Pour une science au ralenti

Yves Gingras défend une science qui fait primer réflexion et qualité sur vitesse de publication.

20 Février 2017 à 8H30

Le nombre d'erreurs et de rétractations de la part de scientifiques s'est accru de manière importante depuis le début des années 2000, notamment dans les sciences biomédicales, souligne Yves Gingras. Photo: Istock

Dans The Slow Science Manifesto, un document publié en 2010 sur Internet, un groupe de chercheurs lançait un cri du cœur. «La science nécessite du temps pour réfléchir, écrivaient-ils. Elle ne sait pas toujours, tout de suite, vers quoi elle va. La société doit donner aux scientifiques le temps dont ils ont besoin, mais, plus important, les scientifiques doivent prendre leur temps.»  Deux ans plus tard, dans une tribune libre de la revue Nature Chemistry, le chimiste français Jean-François Lutz reprenait leur appel pour une science au ralenti. Plusieurs chercheurs s'y sont reconnus.

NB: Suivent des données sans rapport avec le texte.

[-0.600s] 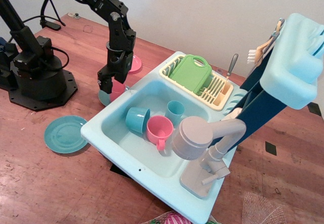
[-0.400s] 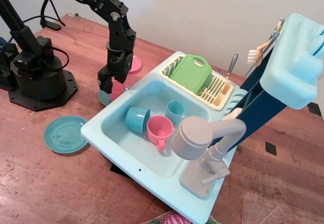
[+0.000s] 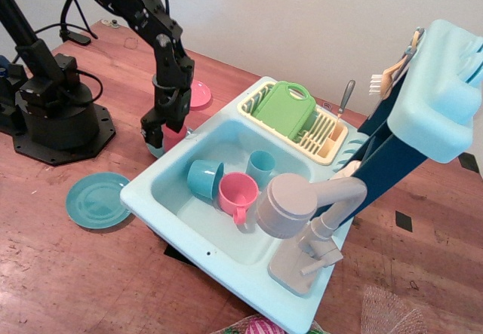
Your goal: Put cup from anywhere into sink
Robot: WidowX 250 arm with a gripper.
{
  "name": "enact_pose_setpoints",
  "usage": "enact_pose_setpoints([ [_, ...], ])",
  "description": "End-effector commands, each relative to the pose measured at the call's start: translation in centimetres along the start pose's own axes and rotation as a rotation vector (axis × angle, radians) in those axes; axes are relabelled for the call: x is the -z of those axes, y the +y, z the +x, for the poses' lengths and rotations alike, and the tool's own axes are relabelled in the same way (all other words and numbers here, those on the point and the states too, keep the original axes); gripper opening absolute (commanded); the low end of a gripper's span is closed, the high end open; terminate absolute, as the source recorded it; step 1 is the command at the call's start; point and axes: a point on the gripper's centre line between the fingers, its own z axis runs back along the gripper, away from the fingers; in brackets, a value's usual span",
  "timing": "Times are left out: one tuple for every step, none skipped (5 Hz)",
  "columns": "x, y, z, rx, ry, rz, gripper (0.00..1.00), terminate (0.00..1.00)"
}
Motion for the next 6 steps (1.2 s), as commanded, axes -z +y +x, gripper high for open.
enact_pose_setpoints([
  [2.0, 0.1, 0.7, -0.003, -0.022, -0.006, 1.0, 0.0],
  [1.8, 0.2, 1.4, 0.01, -0.019, 0.004, 1.0, 0.0],
  [0.6, 0.6, 2.0, 0.032, -0.017, 0.051, 0.0, 0.0],
  [-0.6, 1.0, 2.5, 0.052, -0.002, 0.053, 0.0, 0.0],
  [-1.4, 0.9, 2.8, 0.072, 0.012, 0.052, 0.0, 0.0],
  [-1.4, 1.0, 3.9, 0.126, 0.036, 0.044, 0.0, 0.0],
])
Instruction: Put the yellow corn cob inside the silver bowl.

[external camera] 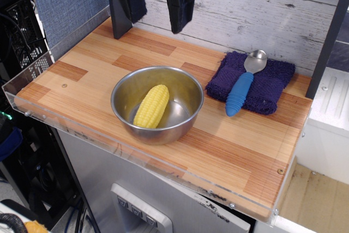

Yves Gingras, professeur au Département d'histoire et titulaire de la Chaire de recherche du Canada en histoire et sociologie des sciences, appuie le mouvement en faveur d'une slow science. En octobre dernier, il a accordé une entrevue au magazine Savoirs, de l'Université de Strasbourg, dans le cadre d'un article qui défendait l'idée d'une science où la réflexion et la qualité de la recherche primeraient sur la vitesse de publication.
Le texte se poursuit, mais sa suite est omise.